Libye. L’enfer sur terre pour les migrants
Repêchés in extremis en plein milieu de la Méditerranée par une équipe de sauvetage en mer, des migrants subsahariens racontent les violences qu’ils ont subies lors de leur séjour sur le sol libyen.
Kevin, 2 ans, apparaît au milieu de tous ces corps qui se débattent dans les eaux du sud de la Méditerranée. On le pousse dans les bras tendus d’un sauveteur. Il se peut que ce petit Camerounais soit le premier et le dernier passager de ce canot pneumatique à moitié dégonflé à s’en sortir sain et sauf.
“First for the bambino !” hurle Ahmad Al-Rousan, de l’équipe de sauvetage de Médecins sans frontières qui vient tout juste d’arriver en vedette. Il parle des gilets de sauvetage. Les sauveteurs veulent s’assurer que les dix-huit jeunes enfants présents à bord de l’embarcation ont chacun un gilet avant de commencer à transférer les gens vers le Bourbon Argos, le navire mère de MSF.
Cent quarante personnes sont entassées à bord de ce fragile radeau – dont trente-huit femmes, quinze d’entre elles enceintes. Comme il y a plus de poids d’un côté, le canot vacille. Certains passagers se font écraser. Toujours est-il que Kevin échappe à ce chaos. Encore coincée sur le bateau, sa mère, Natasha, 22 ans, se demande si c’est la fin pour elle et ses deux fils aînés.

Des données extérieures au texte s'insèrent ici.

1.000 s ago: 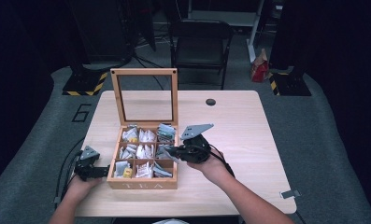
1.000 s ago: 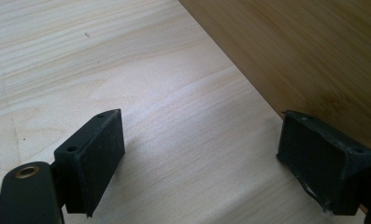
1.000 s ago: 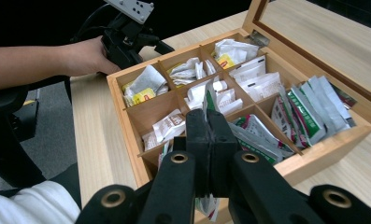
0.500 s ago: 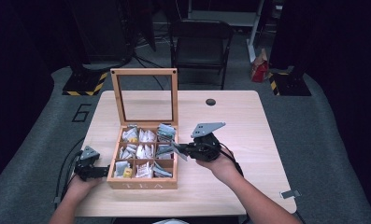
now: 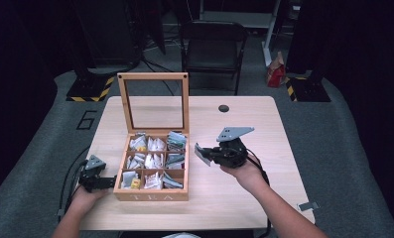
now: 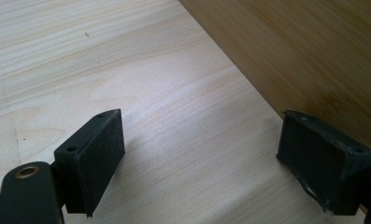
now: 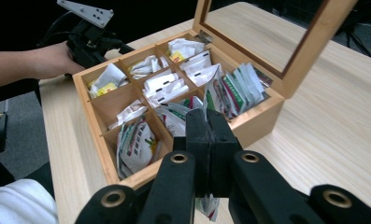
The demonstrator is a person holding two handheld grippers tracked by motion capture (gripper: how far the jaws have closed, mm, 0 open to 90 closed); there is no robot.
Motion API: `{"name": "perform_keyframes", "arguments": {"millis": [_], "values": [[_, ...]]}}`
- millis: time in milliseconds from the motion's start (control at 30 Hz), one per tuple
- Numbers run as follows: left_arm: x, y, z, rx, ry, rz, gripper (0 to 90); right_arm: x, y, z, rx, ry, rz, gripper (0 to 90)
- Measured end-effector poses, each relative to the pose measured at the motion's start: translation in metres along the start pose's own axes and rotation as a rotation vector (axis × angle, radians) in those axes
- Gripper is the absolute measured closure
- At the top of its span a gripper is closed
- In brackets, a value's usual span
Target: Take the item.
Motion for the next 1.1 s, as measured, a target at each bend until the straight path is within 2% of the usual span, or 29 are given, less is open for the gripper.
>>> {"name": "perform_keyframes", "arguments": {"millis": [633,1100], "values": [[0.000,0.000,0.000,0.000,-0.001,0.000,14.3,-0.031,0.026,-0.020,0.010,-0.043,-0.099,89.6],[0.000,0.000,0.000,0.000,0.000,0.000,14.3,-0.044,0.039,-0.028,0.010,-0.060,-0.149,89.6]]}}
Point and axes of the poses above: each handheld gripper's, and its own axes: y roughly backward along the jaws, z roughly out of its top, x roughly to its left, the point moved 2 cm from there along -y, roughly forward along the jaws, and after that the axes turned 3 degrees about -x, right-handed, at the moved point
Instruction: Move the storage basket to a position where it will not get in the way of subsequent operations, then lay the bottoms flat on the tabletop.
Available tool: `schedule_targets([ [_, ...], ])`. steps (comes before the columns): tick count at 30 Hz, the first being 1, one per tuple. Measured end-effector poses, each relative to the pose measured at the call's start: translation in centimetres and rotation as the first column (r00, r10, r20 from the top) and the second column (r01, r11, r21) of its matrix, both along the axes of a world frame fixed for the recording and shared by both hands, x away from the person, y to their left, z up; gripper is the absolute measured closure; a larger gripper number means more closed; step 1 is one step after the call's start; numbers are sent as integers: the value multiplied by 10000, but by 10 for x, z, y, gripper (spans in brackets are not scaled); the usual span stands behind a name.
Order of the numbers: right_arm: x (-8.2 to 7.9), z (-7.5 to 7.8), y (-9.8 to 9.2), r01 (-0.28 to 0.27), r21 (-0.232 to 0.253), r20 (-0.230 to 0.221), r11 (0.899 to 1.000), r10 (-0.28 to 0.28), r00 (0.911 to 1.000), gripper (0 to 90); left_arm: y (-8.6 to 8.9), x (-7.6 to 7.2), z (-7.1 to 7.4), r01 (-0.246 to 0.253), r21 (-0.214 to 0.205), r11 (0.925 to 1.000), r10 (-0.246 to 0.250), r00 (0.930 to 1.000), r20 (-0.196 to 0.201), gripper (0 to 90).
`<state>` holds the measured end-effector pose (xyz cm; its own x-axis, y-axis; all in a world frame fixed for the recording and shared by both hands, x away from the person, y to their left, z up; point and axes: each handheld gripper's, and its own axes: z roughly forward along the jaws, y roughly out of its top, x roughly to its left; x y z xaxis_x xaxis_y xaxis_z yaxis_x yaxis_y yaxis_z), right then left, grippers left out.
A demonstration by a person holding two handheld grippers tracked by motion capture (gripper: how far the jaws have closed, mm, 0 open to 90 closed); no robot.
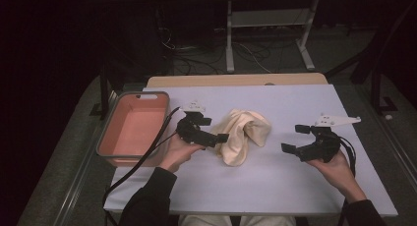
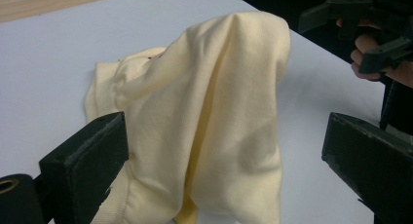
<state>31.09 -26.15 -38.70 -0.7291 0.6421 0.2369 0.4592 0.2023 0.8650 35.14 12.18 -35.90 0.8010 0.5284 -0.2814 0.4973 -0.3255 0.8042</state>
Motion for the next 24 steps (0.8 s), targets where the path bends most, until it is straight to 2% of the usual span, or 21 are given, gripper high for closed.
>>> schedule_targets([
  [2,4,0,2,5,-2,-2,10000,-5,10000,0,1,-3,-4,4,-63,10000,-4,10000,1,28],
  [5,10,0,5,-24,-65,-14,10000,24,10000,0,-2,-4,-8,102,191,9998,-101,9999,-35,22],
  [15,27,-6,11,120,-5,-161,9999,-120,9998,0,-12,-13,-18,391,409,9984,-394,9992,71,19],
  [20,31,-10,14,112,19,-327,9999,-111,9994,0,-13,-17,-20,190,488,9986,-209,9991,376,24],
  [24,35,-14,18,88,-109,-448,9999,-93,9990,0,-15,-18,-26,236,516,9984,-250,9993,261,24],
])
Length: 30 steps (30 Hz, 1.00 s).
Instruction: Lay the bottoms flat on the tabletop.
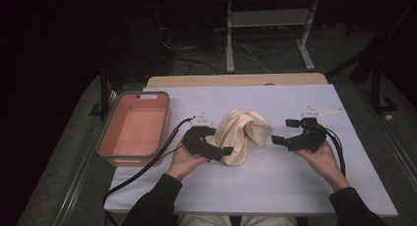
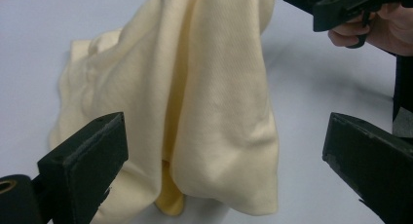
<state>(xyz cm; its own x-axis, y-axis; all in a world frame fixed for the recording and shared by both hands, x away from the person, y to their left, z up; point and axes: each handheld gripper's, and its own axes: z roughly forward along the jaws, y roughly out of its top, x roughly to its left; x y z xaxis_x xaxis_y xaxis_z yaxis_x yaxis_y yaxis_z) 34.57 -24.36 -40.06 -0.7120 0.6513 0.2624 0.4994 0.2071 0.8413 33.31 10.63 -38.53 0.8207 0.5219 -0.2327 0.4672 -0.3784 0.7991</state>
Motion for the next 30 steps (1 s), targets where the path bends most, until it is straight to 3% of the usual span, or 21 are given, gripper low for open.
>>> schedule_targets([
  [9,7,-12,11,-433,-239,-622,9988,417,9972,110,0,-5,-12,79,-26,10000,-80,9997,-246,109],
  [17,12,-19,18,-541,208,-808,9983,556,9952,185,-5,-6,-20,116,-331,9994,-132,9986,-504,188],
  [23,16,-30,34,-859,-305,-957,9958,826,9920,260,-9,-9,-27,258,-184,9995,-263,9993,-278,304],
  [27,19,-39,42,-823,-247,-1195,9963,788,9897,277,-12,-9,-32,262,-70,9996,-262,9996,-106,359],
  [30,21,-44,47,-741,-693,-1198,9948,655,9906,305,-13,-8,-34,214,-53,9998,-215,9997,-104,394],
])
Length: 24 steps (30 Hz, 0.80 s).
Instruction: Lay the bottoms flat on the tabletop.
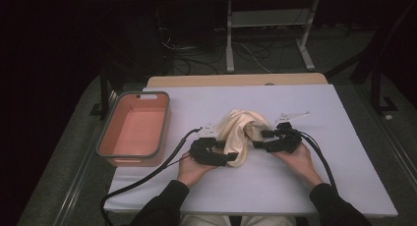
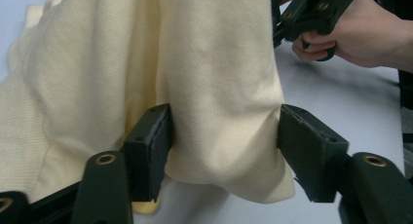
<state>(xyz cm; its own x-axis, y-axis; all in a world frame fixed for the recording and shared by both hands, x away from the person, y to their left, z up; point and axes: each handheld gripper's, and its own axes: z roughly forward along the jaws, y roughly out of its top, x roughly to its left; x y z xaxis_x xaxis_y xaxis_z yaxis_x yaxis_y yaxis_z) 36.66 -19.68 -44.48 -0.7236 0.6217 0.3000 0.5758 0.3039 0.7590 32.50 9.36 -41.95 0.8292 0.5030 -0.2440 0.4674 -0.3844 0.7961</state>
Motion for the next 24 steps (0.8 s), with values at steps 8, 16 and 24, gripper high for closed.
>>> schedule_targets([
  [8,6,-8,6,670,-753,280,9949,-651,9975,537,0,9,-5,-153,37,9999,155,9982,-575,629],
  [16,12,-1,-7,891,-215,163,9958,-888,9959,812,7,20,0,-325,-25,9995,321,9942,-1026,779],
  [24,13,15,-26,1107,449,105,9928,-1113,9937,818,20,24,19,-555,-181,9983,543,9967,-597,796],
])
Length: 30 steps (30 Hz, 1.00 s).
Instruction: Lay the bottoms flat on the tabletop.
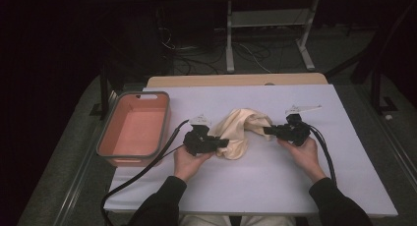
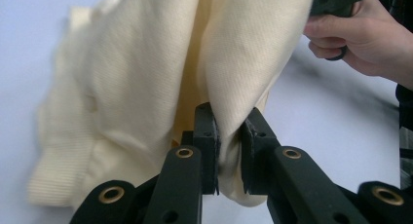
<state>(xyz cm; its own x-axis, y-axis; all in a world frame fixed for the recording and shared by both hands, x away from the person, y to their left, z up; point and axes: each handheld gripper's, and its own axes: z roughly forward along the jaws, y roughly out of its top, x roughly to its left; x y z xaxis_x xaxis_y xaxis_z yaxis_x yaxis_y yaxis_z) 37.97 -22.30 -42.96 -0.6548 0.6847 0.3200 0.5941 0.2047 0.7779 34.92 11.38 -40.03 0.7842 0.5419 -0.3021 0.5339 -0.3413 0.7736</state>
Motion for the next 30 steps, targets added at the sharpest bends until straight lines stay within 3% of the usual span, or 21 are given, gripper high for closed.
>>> schedule_targets([
  [6,-6,18,-10,29,301,51,9995,-31,10000,819,17,5,19,-586,-341,9977,603,9968,524,802],
  [14,-16,35,-24,15,912,284,9958,-41,9996,819,42,11,30,-1292,-1004,9865,1356,9889,600,807],
  [18,-24,43,-31,-27,1092,436,9940,-21,9990,819,47,9,37,-1358,-1145,9841,1455,9861,802,808],
  [30,-34,56,-41,-144,1415,647,9898,53,9979,819,54,7,47,-1346,-1509,9793,1494,9845,916,812],
])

Un voyage infernal à travers le Sahara
À tout juste un mètre de là, dans la vedette, Sébastian Stein, le responsable de l’équipe de MSF, a le même genre de craintes. “On ne pourra pas gérer la situation comme ça”, dit-il à ses collègues. En deux ans, l’équipe de MSF a secouru au moins 24 000 personnes dans les eaux du sud de la Méditerranée. Combien parviendra-t-elle à en sauver aujourd’hui ?
Aussi terrifiante soit-elle, la traversée de la Méditerranée n’est certainement pas l’expérience la plus dangereuse que vivent ces migrants. Pour parvenir jusqu’à la mer, tous ces migrants originaires d’Afrique de l’Ouest doivent effectuer un voyage infernal à travers le Sahara. Quand ils ne tombent pas de l’arrière du pick-up d’un passeur, ils se font enlever ou tabasser, ou bien ils meurent de soif.
Reste que la pire expérience, c’est probablement durant leur séjour en Libye.